Stored records:
────────────────────

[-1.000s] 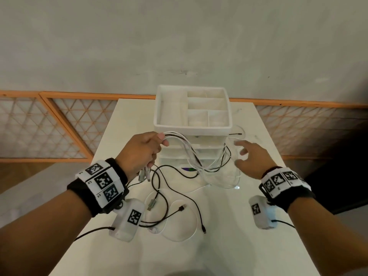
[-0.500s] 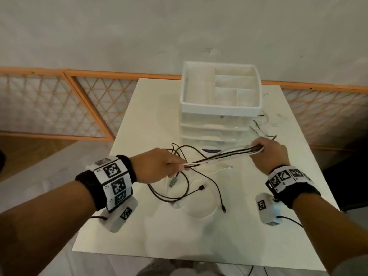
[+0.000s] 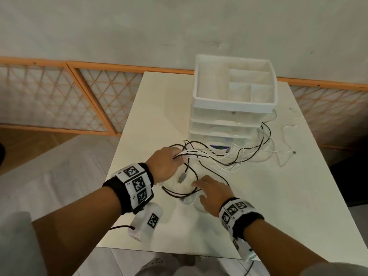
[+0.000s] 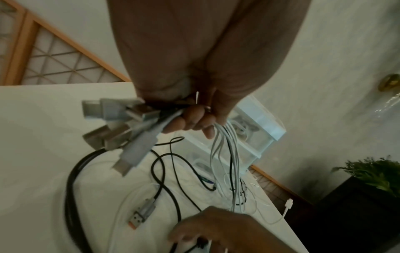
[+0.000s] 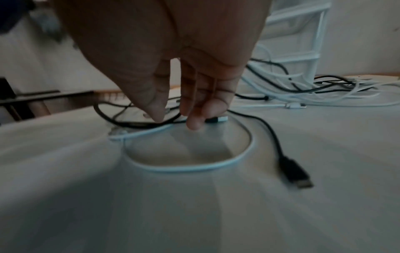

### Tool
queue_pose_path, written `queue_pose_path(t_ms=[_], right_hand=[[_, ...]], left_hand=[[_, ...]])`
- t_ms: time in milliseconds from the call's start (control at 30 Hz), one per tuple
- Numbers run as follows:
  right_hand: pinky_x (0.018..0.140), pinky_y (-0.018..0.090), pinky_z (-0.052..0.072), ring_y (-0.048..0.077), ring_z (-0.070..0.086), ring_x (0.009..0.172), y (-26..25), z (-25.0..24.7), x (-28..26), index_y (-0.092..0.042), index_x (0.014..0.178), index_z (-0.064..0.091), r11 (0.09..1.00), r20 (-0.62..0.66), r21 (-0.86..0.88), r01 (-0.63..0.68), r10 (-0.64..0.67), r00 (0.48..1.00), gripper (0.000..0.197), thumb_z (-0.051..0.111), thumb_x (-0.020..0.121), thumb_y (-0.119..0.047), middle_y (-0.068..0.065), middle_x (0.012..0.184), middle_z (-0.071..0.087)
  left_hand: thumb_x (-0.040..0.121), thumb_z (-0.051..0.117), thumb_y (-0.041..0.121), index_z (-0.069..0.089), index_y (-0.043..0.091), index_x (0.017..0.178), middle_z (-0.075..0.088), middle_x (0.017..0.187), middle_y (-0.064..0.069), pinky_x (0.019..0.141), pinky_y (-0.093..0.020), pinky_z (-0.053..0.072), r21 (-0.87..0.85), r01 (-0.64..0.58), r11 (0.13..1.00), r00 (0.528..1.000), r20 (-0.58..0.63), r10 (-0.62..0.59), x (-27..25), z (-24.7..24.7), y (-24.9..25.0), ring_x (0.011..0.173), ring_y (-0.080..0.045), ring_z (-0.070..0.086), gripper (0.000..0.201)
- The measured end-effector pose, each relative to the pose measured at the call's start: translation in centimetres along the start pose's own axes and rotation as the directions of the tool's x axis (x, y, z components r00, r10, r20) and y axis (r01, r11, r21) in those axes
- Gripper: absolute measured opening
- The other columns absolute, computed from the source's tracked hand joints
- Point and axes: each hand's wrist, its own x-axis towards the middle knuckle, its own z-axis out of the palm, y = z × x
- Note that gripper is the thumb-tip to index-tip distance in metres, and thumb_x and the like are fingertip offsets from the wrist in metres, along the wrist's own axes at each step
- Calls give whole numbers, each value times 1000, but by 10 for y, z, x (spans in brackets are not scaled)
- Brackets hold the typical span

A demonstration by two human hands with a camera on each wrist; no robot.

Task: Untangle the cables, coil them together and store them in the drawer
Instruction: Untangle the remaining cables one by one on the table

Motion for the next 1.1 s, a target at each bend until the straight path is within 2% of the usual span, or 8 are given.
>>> queue_pose_path(t_ms=[200, 300, 400, 500, 567, 733, 900, 1100], right_hand=[[87, 35, 49, 30, 60, 106, 1, 4, 4, -31, 126, 50, 993, 12, -72, -98, 99, 995, 36, 46, 92, -22, 3, 119, 59], [84, 31, 54, 27, 67, 94, 16, -24, -6, -30, 130, 54, 953, -69, 230, -197, 217, 974, 45, 49, 89, -12, 7, 101, 68], [62, 28, 57, 19, 69, 55, 26, -67, -22, -31, 111, 66, 765, -221, 631, -124, 331, 917, 39, 56, 89, -1, 10, 68, 68], [59, 34, 56, 27, 68, 56, 8, -97, -32, -13, 99, 71, 441, -205, 897, 42, 330, 922, 27, 61, 88, 9, 16, 71, 62], [59, 34, 57, 30, 69, 58, -11, -104, -36, -3, 90, 70, 365, -223, 925, 107, 292, 930, 18, 63, 86, 13, 16, 73, 61], [65, 39, 62, 28, 71, 62, -38, -107, -38, -8, 81, 72, 560, -314, 813, 161, 188, 930, 25, 60, 79, 14, 7, 71, 71], [59, 10, 40, 2, 55, 50, -40, -107, -48, -16, 78, 68, 888, -446, 402, 224, -24, 895, 8, 68, 74, -8, -19, 61, 59], [68, 37, 52, 25, 64, 76, -42, -102, -45, -16, 84, 75, 979, -374, 71, 192, -152, 915, 18, 57, 83, -13, 3, 84, 69]], left_hand=[[104, 42, 32, 41, 19, 75, 46, 70, 4, 60, -32, 31, -6, 23, 1000, 1000, -15, -23, 0, -6, 5, 66, -16, 43, 32], [104, 41, 32, 39, 18, 73, 46, 70, 2, 60, -31, 32, -103, 88, 991, 993, -63, -95, 3, -6, 1, 65, -18, 42, 35], [104, 43, 30, 45, 15, 77, 53, 75, -2, 67, -34, 38, -329, 132, 935, 983, -75, -165, 7, -5, 3, 64, -19, 44, 31], [105, 41, 25, 46, 12, 83, 65, 77, -8, 59, -34, 43, -472, 118, 874, 988, -34, -152, 5, 0, 24, 62, -23, 55, 26], [105, 41, 22, 46, 12, 85, 69, 86, -14, 65, -38, 51, -560, 112, 821, 992, 15, -125, 6, 7, 41, 72, -30, 65, 23], [103, 42, 32, 42, 18, 77, 57, 79, -6, 80, -46, 49, -295, -21, 955, 999, -51, 6, 10, 17, 67, 76, -27, 55, 29], [105, 35, 33, 41, 16, 89, 61, 76, -8, 71, -43, 52, -154, -99, 983, 995, 2, 101, 7, 16, 71, 70, -27, 61, 24], [105, 34, 34, 40, 15, 86, 56, 75, -6, 68, -37, 45, -111, -56, 992, 998, 20, 59, 8, 23, 67, 66, -22, 52, 27]])
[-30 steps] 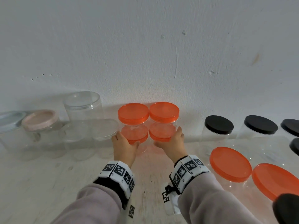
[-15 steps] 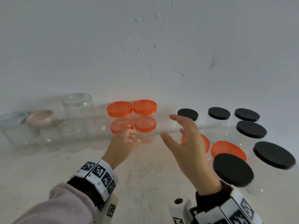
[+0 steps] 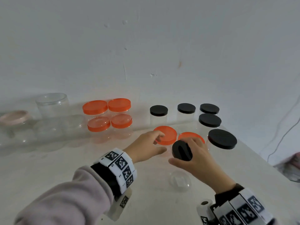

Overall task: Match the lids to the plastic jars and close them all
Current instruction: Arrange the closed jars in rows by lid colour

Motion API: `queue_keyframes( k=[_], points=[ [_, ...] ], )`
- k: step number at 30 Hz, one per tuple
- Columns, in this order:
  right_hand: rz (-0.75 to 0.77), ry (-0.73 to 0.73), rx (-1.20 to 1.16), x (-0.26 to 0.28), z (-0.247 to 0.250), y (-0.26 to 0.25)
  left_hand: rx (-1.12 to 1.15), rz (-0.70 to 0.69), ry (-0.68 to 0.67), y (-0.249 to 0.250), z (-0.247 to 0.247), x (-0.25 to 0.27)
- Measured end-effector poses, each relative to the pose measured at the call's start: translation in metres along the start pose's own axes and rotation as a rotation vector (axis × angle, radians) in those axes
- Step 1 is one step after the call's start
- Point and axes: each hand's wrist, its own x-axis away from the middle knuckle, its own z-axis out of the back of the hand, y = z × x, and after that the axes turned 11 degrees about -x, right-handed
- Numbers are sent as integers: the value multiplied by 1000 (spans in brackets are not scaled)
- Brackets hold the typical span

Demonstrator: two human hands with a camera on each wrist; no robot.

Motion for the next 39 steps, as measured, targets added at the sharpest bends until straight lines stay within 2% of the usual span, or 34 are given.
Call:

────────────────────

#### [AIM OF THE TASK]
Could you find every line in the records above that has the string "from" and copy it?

#### [WRITTEN RESPONSE]
- t_ms: time in milliseconds from the call's start (control at 30 Hz), one per tuple
- The other columns absolute, computed from the source's tracked hand joints
- Note that gripper is the thumb-tip to index-tip distance in metres, and thumb_x and the like are fingertip offsets from the wrist in metres, along the wrist's own axes at each step
- Point and axes: each hand's wrist, its own x-axis away from the middle knuckle, its own z-axis out of the back of the hand, y = z × x, and after that the axes turned 11 degrees about -x, right-handed

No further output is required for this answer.